Osler’s idea in humanities also immensely influences the renowned bioethicist Edmund Pellegrino and Albert R. Jonsen since the 1970’s. Pellegrino “realized the mutual impoverishment of the humanities and medicine” more clearly than any other of his contemporary [45]. He argues that “medicine is the most humane of sciences, the most empiric of arts, and the most scientific of humanities” [46]. He suggests “physicians who do not understand their own humanities can hardly heal the others” [47]. Like Aristotle and Osler, Pellegrino is convinced that medical humanities and virtues can be taught through the acknowledgements of unique patient’s narrative. In order to “define the scholarly standards and address issues core to the medical humanities” [45], Pellegrino founded the Journal of Medicine and Philosophy in 1976.
Jonsen published an important monograph entitled The New Medicine and the Old Ethics, which was a rephrasing of the title of Osler’s address. One essay of the book titled “Humanities Are the Hormones” served as an eloquent reaffirmation of Osler’s metaphor. In the chapter of “The Nobility of Medicine”, Jonsen describes the contributions of Osler and other knighted medical men of the health profession in the 19th Century. Jonsen appreciated Osler’s summarization that “[t]he old art cannot possibly be replaced by, but must be absorbed in, the new science” [48].
With the consistent influence of Osler’s legacy, one of the most vocal calls for humanities appeared in 1984. The General Professional Education of Physicians (GPEP) in the Twenty-First Century urged that pre-medical education emphasized the humanities and avoided premature scientific specialization [49]. The report claimed that medical students equipped with sufficient preservations in humanities would achieve students’ holistic education and sustainable development of their careers, and realize social harmony and progress as well as the development of civilization. This report is the most powerful voice of medical humanism in the six or seven decades after Osler’s speech and the strongest confrontation against medical scientism and technicism.

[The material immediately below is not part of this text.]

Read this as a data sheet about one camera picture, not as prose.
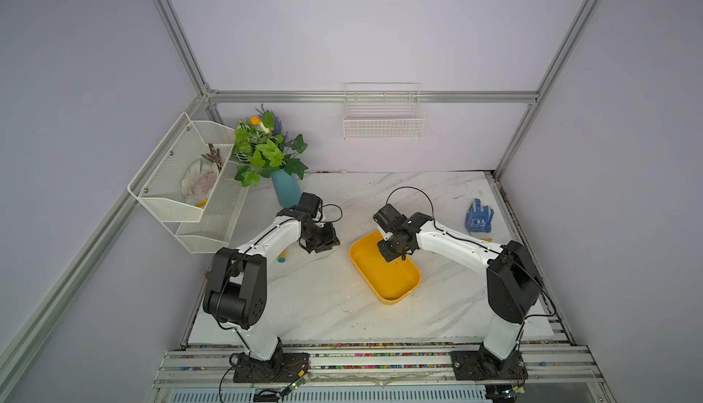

However, with the fervent preaching of the conception of evidence-based medicine in the late 1980s, all these aforementioned efforts became immensely emasculated. During the era of evidence-based medicine, the interpersonal narrative connectedness between doctors and patients [50] is constantly under threat. In order to restore the medicine’s essential characteristics of humanities and inter-subjectivity, a brand-new conception was urgently called upon which can practically and potently integrate humanities and sciences. Under this circumstance, “a narrative revolution” or “a narrative turn” occurred in western medical education. With the guidance of narrative theory, some western medical schools endeavored to prescribe humanities courses as a kind of thyroid hormone to human body for the purpose of curing the medical students’ syndrome of humanities deficiency. In this background, narrative medicine emerged as a transdisciplinary dialogue among theories like ethics, history, literature, sociology, psychology as well as philosophy, regarding narratology as its conceptual foundations.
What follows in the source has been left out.